Le Premier ministre,
Sur le rapport du garde des sceaux, ministre de la justice, du ministre de la santé et de la sécurité sociale et du ministre délégué auprès du Premier ministre, chargé de la famille et de la condition féminine,
Vu le code de la santé publique, notamment les articles L. 162-6, L. 162-10, L. 162-12 et L. 176 ;
Vu les lois n° 75-17 du 17 janvier 1975 et n° 79-1204 du 31 décembre 1979 relatives à l'interruption volontaire de la grossesse ;
Vu l'article R. 25 du code pénal ;
Vu le décret n° 75-750 du 7 août 1975 pris pour l'application de l'article L. 176 du code de la santé publique ;
Le Conseil d'Etat entendu.
Créé le 8 août 1980
Sera puni d'une amende de 3.000 à 6.000 F et en cas de récidive d'une amende de 6.000 à 12.000 F le directeur de l'établissement d'hospitalisation où une femme est admise en vue d'une interruption volontaire de grossesse qui ne se fait pas remettre et ne conserve pas pendant un an les attestations justifiant que l'intéressée a satisfait aux consultations prescrites aux articles L. 162-3 à L. 162-5 du code de la santé publique.

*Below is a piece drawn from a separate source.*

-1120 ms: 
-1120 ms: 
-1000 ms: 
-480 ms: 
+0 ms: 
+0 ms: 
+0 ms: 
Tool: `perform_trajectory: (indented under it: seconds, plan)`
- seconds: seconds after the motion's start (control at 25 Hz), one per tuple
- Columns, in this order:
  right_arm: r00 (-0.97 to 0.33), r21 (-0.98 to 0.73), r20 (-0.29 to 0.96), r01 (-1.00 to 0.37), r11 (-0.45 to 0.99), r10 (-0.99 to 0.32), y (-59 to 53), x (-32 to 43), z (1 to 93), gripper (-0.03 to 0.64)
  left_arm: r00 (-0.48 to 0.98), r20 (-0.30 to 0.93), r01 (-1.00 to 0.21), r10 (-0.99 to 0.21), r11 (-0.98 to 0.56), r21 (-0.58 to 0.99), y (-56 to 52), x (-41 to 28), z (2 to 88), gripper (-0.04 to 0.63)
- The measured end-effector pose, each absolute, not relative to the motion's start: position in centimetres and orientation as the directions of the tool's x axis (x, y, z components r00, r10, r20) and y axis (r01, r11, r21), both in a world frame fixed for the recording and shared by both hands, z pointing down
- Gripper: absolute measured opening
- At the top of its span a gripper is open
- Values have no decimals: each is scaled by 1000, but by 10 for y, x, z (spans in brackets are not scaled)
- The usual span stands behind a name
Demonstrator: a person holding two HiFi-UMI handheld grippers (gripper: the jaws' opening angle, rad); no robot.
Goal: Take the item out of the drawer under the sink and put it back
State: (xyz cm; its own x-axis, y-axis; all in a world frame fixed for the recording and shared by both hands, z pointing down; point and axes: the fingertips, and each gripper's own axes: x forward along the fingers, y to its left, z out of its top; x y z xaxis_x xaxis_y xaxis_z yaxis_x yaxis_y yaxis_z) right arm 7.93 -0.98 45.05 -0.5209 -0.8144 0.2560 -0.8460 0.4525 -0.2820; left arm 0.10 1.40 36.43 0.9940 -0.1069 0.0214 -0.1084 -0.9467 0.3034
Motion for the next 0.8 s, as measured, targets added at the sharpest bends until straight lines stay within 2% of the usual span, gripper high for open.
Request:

Les mêmes peines sont applicables au directeur de l'établissement d'hospitalisation qui ne se fait pas remettre et ne conserve pas pendant trois ans l'attestation médicale prévue par l'article L. 162-12 du code de la santé publique.
Créé le 8 août 1980
Sera puni d'une amende de 3.000 à 6.000 F et, en cas de récidive, d'une amende de 6.000 à 12.000 F le médecin qui n'établit pas la déclaration prévue par l'article L. 162-10 du code de la santé publique.

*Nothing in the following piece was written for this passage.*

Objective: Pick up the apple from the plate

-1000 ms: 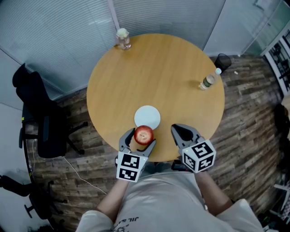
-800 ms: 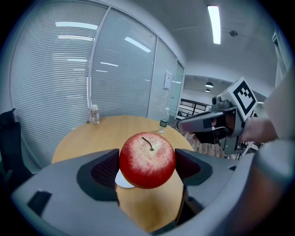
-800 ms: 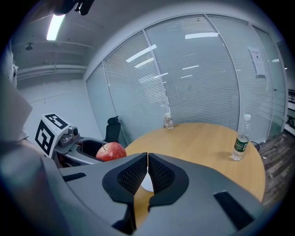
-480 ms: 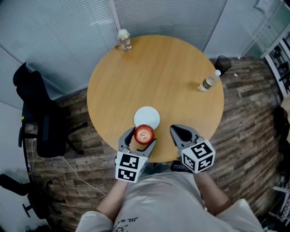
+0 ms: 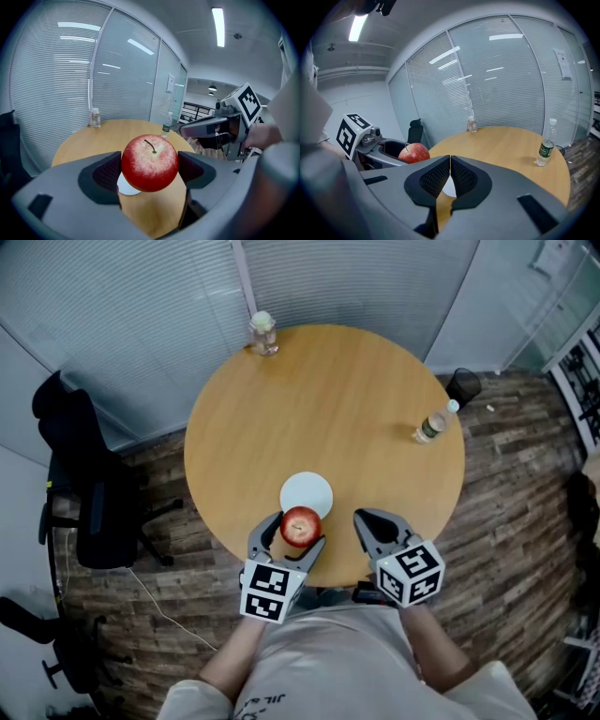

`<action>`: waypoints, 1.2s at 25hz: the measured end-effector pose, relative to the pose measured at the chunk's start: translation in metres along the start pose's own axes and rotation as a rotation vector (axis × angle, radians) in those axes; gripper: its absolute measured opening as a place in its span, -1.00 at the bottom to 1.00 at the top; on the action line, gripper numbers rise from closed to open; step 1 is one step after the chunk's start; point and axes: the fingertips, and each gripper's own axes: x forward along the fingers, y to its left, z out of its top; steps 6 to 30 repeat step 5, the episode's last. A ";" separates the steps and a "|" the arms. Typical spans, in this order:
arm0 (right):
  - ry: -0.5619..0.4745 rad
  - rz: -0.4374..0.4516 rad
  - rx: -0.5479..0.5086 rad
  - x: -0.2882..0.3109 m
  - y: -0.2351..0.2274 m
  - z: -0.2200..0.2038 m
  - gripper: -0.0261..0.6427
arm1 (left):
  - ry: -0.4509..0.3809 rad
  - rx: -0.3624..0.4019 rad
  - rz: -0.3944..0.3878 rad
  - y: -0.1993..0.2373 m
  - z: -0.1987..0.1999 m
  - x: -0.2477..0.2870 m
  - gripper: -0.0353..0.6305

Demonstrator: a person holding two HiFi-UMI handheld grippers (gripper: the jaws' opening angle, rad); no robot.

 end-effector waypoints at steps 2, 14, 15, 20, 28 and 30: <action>0.000 0.000 0.001 0.000 0.000 0.000 -0.83 | 0.002 -0.004 -0.002 -0.001 -0.001 0.000 0.24; 0.001 0.001 0.002 -0.001 0.001 -0.002 -0.83 | 0.004 -0.014 -0.006 -0.002 -0.004 0.000 0.24; 0.001 0.001 0.002 -0.001 0.001 -0.002 -0.83 | 0.004 -0.014 -0.006 -0.002 -0.004 0.000 0.24; 0.001 0.001 0.002 -0.001 0.001 -0.002 -0.83 | 0.004 -0.014 -0.006 -0.002 -0.004 0.000 0.24; 0.001 0.001 0.002 -0.001 0.001 -0.002 -0.83 | 0.004 -0.014 -0.006 -0.002 -0.004 0.000 0.24; 0.001 0.001 0.002 -0.001 0.001 -0.002 -0.83 | 0.004 -0.014 -0.006 -0.002 -0.004 0.000 0.24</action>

Les mêmes peines sont applicables au directeur de l'établissement d'hospitalisation qui n'adresse pas cette déclaration au médecin inspecteur régional de la santé dans les conditions prévues à l'article L. 162-10 du code de la santé publique.
Le Premier ministre : Raymond BARRE.
Le ministre de la santé et de la sécurité sociale, Jacques BARROT.
Le garde des sceaux, ministre de la justice, Alain PEYREFITTE.
Le ministre délégué auprès du Premier ministre, chargé de la famille et de la condition féminine, Monique PELLETIER.